Location
- Upper Lumsdale Matlock, Derbyshire, DE4 5NA England 53°08′48″N 1°32′09″W﻿ / ﻿53.14677°N 1.53571°W

Information
- Type: Academy
- Motto: "Be The Best You Can"
- Established: 1982
- Local authority: Derbyshire
- Department for Education URN: 148299 Tables
- Ofsted: Reports
- Headteacher: Andrew Marsh
- Gender: Coeducational
- Age: 11 to 18
- Enrolment: 1337
- Houses: Aeris, Ignis, Terra & Aqua
- Colours: Uniform: Black & White Sports: Blue & White
- Website: Official website

= Highfields School, Matlock =

Highfields School is a coeducational secondary school and sixth form located in Matlock, Derbyshire, England. At the time of its September 2012 Ofsted inspection, the school had 1175 pupils (male and female) on roll aged 11–18, with 215 in the sixth form. It is split across two sites in the town 1.8 miles apart.

== History ==

Highfields was created in 1982 as a comprehensive school by the merger of Ernest Bailey's Grammar School and Charles White Secondary Modern School.
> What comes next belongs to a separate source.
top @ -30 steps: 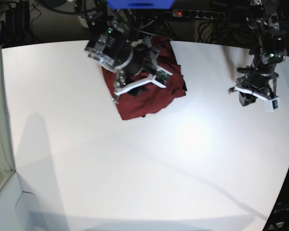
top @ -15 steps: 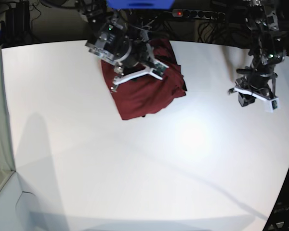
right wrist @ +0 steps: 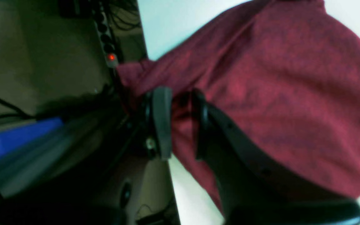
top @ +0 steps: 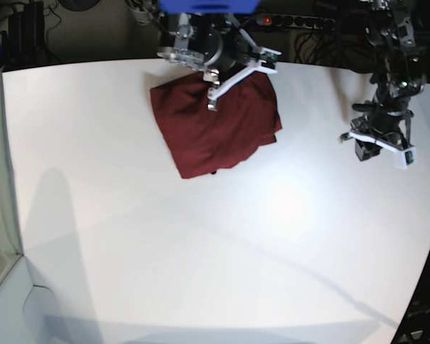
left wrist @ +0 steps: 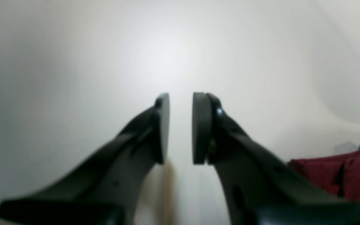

The site of Charles White in Starkholmes became the 'lower site' of Highfields, while Bailey's was converted to Derbyshire Record Office, previously housed at the county council's headquarters. A new site was built to house the new 'upper site' at Lumsdale.

David Marshall was headmaster from the school's founding in 1982 until he was replaced by Ian Dalrymple-Alford. Today, Marshall is remembered in the name of the Lumsdale site's David Marshall Sports Hall. Dalrymple-Alford left the school in January 2006, being replaced by Dr Ramsey Tetlow.

The school was a specialist 'performing arts college' from 2005, until the specialist schools programme was ended in 2010. The school retains an emphasis on its performing arts credentials. Dr Tetlow in turn retired in 2011, being replaced by Eddie Wilkes. Due to retirement, Peter Cole & Ben Riggott became headteachers in 2016. They were then succeeded by Andrew Marsh in 2018.

The school has been criticised, amongst several other British schools, for making use of the Brain Gym 'mental exercise' programme, which claims that 'the brain is a muscle' and that a set of hand and leg movements and chest rubs can promote learning. Commonly described as pseudoscience, physician Ben Goldacre has described the programme as 'ludicrous' while Teacher of the Year award-winner Philip Beadle described it as 'moonshine...you'd probably get as much benefit from taking a Brain Gym book and booting it around the room'.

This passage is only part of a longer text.